*** Opening Source data ***

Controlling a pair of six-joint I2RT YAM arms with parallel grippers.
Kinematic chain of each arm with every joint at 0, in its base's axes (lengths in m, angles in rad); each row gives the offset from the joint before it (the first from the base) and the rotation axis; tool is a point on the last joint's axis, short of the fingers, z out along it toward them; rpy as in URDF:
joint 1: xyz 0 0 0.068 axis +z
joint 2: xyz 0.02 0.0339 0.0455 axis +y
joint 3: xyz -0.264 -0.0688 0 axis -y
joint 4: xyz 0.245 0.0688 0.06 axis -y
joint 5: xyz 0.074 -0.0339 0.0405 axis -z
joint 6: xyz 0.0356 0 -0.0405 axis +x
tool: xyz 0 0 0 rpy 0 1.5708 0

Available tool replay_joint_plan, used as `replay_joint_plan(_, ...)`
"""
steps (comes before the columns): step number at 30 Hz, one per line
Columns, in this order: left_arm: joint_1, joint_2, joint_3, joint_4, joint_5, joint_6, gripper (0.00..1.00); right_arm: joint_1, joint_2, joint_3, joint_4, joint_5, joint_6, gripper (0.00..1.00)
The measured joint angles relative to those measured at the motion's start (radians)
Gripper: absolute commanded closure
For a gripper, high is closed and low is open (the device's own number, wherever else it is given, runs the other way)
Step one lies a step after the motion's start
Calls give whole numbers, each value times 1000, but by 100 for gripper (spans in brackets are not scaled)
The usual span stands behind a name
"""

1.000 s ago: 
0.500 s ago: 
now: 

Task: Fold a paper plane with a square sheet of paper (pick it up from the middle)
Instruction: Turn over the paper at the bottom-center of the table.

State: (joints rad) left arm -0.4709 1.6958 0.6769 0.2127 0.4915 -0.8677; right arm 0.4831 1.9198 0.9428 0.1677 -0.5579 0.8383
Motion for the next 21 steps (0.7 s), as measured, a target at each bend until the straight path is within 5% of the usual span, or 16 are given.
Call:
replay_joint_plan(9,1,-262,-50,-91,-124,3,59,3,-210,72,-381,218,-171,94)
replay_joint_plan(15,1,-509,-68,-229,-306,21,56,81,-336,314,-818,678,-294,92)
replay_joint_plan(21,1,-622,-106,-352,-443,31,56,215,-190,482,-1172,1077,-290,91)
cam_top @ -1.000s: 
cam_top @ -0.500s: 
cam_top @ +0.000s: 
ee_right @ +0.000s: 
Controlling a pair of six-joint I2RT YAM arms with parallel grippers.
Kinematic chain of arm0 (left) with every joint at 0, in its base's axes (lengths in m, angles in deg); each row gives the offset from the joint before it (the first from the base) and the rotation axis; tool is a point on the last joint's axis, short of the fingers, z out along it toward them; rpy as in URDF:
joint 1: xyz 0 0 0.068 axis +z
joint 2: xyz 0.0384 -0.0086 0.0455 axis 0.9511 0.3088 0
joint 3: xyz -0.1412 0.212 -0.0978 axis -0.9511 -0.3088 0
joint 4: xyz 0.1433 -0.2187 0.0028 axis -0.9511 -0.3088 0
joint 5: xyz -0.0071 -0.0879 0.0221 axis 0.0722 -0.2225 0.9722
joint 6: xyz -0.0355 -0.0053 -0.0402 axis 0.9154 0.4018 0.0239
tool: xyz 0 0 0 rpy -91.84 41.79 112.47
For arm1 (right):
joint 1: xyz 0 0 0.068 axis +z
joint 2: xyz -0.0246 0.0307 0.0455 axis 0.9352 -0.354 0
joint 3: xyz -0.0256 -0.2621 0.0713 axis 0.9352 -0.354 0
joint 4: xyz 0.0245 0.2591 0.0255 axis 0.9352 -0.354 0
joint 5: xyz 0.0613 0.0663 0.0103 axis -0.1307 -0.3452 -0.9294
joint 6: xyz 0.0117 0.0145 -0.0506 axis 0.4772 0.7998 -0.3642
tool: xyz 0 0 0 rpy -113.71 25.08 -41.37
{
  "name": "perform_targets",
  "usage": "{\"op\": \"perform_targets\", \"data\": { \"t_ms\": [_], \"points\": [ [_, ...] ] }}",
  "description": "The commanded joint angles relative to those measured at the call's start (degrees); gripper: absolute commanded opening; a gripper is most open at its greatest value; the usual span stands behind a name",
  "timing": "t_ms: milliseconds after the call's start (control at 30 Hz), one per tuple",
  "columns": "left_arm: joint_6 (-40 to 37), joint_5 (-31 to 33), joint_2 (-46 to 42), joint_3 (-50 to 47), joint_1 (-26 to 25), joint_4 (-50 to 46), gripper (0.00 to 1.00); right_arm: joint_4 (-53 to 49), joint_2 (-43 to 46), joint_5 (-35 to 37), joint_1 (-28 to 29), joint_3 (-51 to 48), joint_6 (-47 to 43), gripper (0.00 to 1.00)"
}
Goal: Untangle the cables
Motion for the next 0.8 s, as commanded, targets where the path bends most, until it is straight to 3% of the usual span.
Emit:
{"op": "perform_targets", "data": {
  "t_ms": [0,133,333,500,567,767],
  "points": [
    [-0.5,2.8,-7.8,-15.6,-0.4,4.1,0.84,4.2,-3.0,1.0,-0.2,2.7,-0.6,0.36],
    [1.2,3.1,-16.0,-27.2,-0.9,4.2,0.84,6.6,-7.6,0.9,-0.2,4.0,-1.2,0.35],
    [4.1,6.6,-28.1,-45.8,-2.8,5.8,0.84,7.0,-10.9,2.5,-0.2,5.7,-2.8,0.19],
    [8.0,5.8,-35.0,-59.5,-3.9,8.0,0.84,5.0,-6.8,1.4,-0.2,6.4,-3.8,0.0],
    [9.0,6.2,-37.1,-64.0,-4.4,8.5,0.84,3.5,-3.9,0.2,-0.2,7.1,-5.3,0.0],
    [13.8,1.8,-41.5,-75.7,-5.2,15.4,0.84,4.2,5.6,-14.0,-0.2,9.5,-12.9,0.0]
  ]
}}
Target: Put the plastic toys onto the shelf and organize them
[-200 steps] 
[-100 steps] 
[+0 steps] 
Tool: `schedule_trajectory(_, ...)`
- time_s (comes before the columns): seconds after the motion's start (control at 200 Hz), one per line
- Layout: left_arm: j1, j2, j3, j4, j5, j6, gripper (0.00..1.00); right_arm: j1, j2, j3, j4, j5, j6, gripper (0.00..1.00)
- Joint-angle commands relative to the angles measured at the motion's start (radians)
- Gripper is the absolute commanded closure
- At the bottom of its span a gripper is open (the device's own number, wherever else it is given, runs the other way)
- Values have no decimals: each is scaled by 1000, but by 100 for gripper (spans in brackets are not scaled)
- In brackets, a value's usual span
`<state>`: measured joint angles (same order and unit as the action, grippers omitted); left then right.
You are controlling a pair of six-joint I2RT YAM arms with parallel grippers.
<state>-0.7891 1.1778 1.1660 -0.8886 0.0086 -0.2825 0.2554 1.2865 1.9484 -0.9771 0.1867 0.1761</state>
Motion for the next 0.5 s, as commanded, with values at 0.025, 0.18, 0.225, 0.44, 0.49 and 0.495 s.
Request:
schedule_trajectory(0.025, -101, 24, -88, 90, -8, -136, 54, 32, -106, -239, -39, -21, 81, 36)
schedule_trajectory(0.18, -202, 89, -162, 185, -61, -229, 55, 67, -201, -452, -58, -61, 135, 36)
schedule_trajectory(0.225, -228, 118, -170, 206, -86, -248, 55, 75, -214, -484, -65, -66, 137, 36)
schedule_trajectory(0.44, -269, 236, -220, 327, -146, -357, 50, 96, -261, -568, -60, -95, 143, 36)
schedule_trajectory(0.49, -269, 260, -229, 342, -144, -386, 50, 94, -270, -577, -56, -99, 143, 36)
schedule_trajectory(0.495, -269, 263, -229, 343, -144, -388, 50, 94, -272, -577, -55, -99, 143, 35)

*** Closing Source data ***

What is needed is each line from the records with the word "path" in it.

Motion for the next 21 steps (0.7 s), as measured, a target at each bend until the straight path is within 5% of the usual span, or 16 are given.
Motion for the next 0.8 s, as commanded, targets where the path bends most, until it is straight to 3% of the usual span.

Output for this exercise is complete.